L548: Session 8

Regular Expressions (continued)

Substitution and Transliteration

Using $string_variable =~ s/search_pattern/replace_string/
a search_pattern in $string_variable can be replaced by a replace_string.
s/search_pattern/replace_string/g
stands for global replacement, i.e. not only the first occurrence is replaced.
s/search_pattern/replace_string/i
stands for ignore case. "gi" stands for global replacement, ignore case.

(Optional: There is also something called "transliteration" which replaces single characters not strings.
$string_variable =~ tr/character_sequence/character_sequence/
Most of the regular expression special characters are not valid for transliteration but "-" can be used as in tr/a-z// which would delete all letters.)

Examples:

1) s/[Ll][Oo][Nn][Dd][Oo][Nn]/London/g
replaces LOndoN or loNDON etc by London. This is equivalent to s/london/London/gi.
2) s/Alice/Mary/
replaces every occurrence of Alice by Mary.

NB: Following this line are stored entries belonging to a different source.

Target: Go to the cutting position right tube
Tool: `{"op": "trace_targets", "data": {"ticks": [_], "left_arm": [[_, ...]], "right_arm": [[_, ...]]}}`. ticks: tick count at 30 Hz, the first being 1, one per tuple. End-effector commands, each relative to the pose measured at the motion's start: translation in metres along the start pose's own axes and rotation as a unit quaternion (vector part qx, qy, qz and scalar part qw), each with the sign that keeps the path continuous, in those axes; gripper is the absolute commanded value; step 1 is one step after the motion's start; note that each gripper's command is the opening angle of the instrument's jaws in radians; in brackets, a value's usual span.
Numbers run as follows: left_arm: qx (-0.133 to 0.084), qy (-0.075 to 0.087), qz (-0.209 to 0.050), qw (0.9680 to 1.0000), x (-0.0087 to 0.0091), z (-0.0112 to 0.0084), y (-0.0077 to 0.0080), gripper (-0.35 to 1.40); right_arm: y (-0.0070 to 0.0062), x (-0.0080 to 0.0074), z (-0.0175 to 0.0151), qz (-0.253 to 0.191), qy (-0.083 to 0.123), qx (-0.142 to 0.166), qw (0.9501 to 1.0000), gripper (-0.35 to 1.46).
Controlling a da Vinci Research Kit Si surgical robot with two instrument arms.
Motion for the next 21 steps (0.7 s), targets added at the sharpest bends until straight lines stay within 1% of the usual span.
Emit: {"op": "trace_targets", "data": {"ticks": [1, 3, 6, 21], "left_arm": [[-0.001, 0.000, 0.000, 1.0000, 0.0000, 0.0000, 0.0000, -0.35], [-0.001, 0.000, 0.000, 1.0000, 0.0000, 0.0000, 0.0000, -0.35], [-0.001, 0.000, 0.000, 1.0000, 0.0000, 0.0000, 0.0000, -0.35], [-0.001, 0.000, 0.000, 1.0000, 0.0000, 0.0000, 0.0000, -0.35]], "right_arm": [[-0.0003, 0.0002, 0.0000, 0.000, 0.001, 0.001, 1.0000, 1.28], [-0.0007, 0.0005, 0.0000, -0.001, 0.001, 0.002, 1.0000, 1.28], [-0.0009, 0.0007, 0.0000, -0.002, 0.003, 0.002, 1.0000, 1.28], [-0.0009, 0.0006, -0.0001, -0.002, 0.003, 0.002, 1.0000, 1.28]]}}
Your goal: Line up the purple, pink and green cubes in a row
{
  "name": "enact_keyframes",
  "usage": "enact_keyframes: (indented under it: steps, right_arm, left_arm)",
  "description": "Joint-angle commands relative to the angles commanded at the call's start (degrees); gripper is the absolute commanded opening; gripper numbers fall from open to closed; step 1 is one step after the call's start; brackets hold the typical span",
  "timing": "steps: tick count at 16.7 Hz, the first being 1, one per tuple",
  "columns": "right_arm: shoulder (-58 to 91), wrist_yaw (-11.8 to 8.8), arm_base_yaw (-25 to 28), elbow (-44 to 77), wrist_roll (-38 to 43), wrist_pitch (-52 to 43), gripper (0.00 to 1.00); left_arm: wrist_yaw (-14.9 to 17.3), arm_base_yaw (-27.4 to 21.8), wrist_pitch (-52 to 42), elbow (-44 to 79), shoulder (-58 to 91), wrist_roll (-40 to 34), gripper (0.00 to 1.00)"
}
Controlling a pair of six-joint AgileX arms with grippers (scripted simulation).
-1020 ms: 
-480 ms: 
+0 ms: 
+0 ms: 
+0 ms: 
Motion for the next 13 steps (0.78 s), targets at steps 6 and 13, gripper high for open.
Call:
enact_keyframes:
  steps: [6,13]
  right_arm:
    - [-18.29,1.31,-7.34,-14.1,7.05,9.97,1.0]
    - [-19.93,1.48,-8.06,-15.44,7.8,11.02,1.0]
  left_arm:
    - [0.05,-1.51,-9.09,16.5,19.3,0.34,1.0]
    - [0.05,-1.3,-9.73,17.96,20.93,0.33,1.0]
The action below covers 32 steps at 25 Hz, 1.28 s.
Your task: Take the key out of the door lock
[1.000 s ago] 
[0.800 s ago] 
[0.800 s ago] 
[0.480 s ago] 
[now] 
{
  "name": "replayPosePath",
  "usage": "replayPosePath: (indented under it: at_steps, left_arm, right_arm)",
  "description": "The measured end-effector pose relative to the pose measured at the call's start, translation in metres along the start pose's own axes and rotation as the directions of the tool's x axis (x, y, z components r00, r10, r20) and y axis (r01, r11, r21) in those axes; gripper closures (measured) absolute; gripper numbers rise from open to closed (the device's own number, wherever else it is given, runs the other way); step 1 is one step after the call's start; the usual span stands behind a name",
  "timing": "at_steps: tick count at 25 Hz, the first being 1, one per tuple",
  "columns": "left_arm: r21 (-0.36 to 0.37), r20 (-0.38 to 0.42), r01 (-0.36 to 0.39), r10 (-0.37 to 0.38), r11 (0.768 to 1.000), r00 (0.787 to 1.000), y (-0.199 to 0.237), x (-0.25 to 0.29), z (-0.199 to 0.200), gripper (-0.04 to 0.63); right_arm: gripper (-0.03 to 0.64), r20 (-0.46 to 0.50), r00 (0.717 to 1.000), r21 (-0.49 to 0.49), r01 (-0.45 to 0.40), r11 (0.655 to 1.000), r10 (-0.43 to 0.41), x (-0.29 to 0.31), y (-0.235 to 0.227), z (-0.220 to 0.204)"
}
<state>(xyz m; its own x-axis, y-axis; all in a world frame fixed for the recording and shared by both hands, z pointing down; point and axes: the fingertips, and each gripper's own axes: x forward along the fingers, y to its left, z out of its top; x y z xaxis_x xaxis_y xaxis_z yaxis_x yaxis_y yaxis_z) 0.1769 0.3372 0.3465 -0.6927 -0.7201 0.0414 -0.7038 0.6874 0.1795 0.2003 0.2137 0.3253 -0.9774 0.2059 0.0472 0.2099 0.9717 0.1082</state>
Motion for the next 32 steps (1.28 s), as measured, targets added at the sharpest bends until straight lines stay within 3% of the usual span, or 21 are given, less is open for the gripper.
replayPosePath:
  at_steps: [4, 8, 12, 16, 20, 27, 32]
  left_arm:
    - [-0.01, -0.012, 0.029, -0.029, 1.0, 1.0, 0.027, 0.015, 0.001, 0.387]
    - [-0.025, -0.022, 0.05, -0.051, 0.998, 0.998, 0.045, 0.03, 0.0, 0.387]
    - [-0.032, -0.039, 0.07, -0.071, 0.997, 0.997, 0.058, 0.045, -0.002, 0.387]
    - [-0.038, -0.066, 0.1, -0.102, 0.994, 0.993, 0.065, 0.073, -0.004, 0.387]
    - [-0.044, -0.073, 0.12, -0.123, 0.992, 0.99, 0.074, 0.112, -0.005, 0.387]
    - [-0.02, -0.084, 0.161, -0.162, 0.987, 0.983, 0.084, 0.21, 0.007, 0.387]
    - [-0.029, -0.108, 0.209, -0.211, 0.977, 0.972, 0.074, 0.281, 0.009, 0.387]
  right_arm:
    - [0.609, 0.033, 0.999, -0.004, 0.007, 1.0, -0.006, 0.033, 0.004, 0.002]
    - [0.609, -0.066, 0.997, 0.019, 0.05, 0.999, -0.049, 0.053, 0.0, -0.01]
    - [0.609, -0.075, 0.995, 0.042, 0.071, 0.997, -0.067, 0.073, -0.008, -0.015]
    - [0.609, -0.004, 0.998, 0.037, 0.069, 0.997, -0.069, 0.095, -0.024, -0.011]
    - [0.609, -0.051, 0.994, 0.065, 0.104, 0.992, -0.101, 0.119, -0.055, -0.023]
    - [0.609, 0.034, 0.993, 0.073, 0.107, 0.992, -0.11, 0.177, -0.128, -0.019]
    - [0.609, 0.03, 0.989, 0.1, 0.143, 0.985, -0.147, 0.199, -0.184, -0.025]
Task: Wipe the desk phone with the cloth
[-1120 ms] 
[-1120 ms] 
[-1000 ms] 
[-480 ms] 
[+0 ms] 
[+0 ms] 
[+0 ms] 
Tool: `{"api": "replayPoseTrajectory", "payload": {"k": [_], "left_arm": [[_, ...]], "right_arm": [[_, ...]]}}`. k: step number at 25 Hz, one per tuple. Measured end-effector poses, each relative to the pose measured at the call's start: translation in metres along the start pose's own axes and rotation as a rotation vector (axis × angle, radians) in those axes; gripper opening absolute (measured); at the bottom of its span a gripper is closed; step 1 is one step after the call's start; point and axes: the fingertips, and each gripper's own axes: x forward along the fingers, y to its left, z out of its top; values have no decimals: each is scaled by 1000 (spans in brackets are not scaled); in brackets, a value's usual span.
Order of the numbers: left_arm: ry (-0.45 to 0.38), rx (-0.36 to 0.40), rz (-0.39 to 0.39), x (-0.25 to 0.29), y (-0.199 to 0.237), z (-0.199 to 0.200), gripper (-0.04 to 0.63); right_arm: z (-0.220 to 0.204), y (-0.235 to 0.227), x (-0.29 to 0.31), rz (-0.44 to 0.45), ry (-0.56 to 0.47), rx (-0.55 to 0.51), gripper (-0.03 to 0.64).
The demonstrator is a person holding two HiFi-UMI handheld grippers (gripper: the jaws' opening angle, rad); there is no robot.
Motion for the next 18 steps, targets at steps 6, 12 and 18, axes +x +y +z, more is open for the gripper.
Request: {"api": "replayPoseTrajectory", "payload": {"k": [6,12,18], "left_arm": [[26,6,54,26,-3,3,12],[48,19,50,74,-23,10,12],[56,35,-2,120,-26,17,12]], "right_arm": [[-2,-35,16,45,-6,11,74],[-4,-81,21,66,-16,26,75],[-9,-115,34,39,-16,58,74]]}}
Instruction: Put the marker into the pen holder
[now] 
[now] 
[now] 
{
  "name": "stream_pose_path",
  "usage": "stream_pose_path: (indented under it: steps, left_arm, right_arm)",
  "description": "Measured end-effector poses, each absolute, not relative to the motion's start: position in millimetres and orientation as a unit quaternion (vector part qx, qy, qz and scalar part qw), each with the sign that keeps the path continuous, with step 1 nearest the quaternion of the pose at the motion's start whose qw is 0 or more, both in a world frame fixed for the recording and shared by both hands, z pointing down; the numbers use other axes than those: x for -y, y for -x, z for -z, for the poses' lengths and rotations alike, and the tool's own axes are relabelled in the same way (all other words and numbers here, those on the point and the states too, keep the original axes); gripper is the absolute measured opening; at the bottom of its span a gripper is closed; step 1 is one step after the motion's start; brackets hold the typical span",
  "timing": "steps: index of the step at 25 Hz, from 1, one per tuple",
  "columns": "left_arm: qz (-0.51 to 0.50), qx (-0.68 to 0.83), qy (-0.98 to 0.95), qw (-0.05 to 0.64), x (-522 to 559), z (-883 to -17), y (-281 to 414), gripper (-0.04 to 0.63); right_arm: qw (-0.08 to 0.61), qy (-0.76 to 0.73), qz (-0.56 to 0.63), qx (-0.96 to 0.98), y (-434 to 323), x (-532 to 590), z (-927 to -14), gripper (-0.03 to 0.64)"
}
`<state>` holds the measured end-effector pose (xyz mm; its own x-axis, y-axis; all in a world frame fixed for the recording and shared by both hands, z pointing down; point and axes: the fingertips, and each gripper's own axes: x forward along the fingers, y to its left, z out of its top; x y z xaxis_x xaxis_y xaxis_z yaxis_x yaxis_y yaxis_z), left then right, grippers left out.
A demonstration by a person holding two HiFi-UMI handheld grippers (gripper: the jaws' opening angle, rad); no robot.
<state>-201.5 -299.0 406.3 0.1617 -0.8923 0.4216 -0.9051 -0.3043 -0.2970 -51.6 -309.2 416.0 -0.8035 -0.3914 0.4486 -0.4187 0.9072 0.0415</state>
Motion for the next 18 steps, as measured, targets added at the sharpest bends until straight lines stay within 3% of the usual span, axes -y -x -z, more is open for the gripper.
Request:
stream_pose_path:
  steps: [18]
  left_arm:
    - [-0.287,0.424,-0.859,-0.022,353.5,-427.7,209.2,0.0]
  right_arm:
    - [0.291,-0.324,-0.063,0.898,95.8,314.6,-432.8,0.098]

Use the following script for todays exercises:

#!/usr/local/bin/perl
#
# Regular expressions
#
# reading a file:
open(ALICE, "alice.txt");
@lines = <ALICE> ;
close(ALICE);

# searching the file content line by line:
foreach $line (@lines){
$line =~s/T/t/g;
print $line;
} # end of foreach

Exercises

Using the alice.txt file replace
1a) all upper case A by lower case a.
1b) the word "Alice" by "ALICE".
1c) Delete all words with more than 3 characters.
1d) Print two blank space characters after the "." at the end of a sentence. (Optional: Don't do this if the "." is the last character in a line.)
1e) Replace single quotes (' or `) by double quotes.

Non-greedy Multipliers

By default the multipliers * and + are "greedy" which means they match as many characters as possible. For example, /(\b.+\b)/ matches any non-empty line. A question mark behind a multiplier forces it to be non-greedy. Therefore /(\b.+?\b)/ matches the first word in a line.

Exercise

2) Write a replace statement that deletes all HTML markup from a file. You need non-greedy multipliers because otherwise the text between tags may be deleted in a line that contains several tags.

Remembering Patterns

Patterns within parentheses are remembered. Using \1, \2, etc they can be referred to within the same regular expression (or search expression) and using $1, $2, etc they can be referred to in a print statement (or replace string).

Examples

/(t.*e)/;
print "$1";
prints strings that start with "t" and end with "e".

s/(t.*e)/:$1:/g;
places a ":" in front and behind each string t...e.

/(...)\1/
matches a three character string that is repeated.

s/^(.)(.*)(.)$/$3$2$1/
switches the first and last character of a line.

Exercises

3a) Try the examples from above.
3b) Insert a newline character after each punctuation mark (.,!). If you chomp each line (or the array of lines) before inserting the newline characters you can print each sentence in one line.
3c) Print double characters within parenthesis "()". For example, replace "arrived" by "a(rr)ived".

More special variables:

$` contains the string before the pattern
$& contains the pattern that is matched
$' contains the string after the pattern

For example:
$line="The cat that sat on the mat.";
$line =~ /c.t/;
$` contains "The "
$& contains "cat"
$' contains " that sat on the mat."

Split and Join

Using @personal = split(/:/, $line);
a string such as $line = "Caine:Michael:Actor:14, Leafy Drive";
can be split into an array such as @personal = ("Caine", "Michael", "Actor", "14, Leafy Drive");
Other examples:
@chars = split(//, $word);
@words = split(/ /, $sentence);
@sentences = split(/\./, $paragraph);

"join" does the opposite of "split":
$bigstring = join(":",@personal);

Exercises

4) Read the alice.txt file into an array. Chomp it. Using "join" concatenate it into one string. Then split it into words (or sentences) and print it one word (sentence) per line.

5) Write a script that takes an HTML source file as input and prints it so that a newline follows only "closing tags", i.e. tags that are of the form </...>.

6) Optional: Parsing web pages:
If a CGI script downloads a page from the web, it will retrieve the HTML source code. Look at several html pages on the web. Think about the following questions: How would you extract information from them? How would you store that information in an array? How would a script search for words (or regular expressions) in web pages? Besides the fact that you don't know yet how a CGI script can download pages from the web, have you learned enough so far that you could write such a script?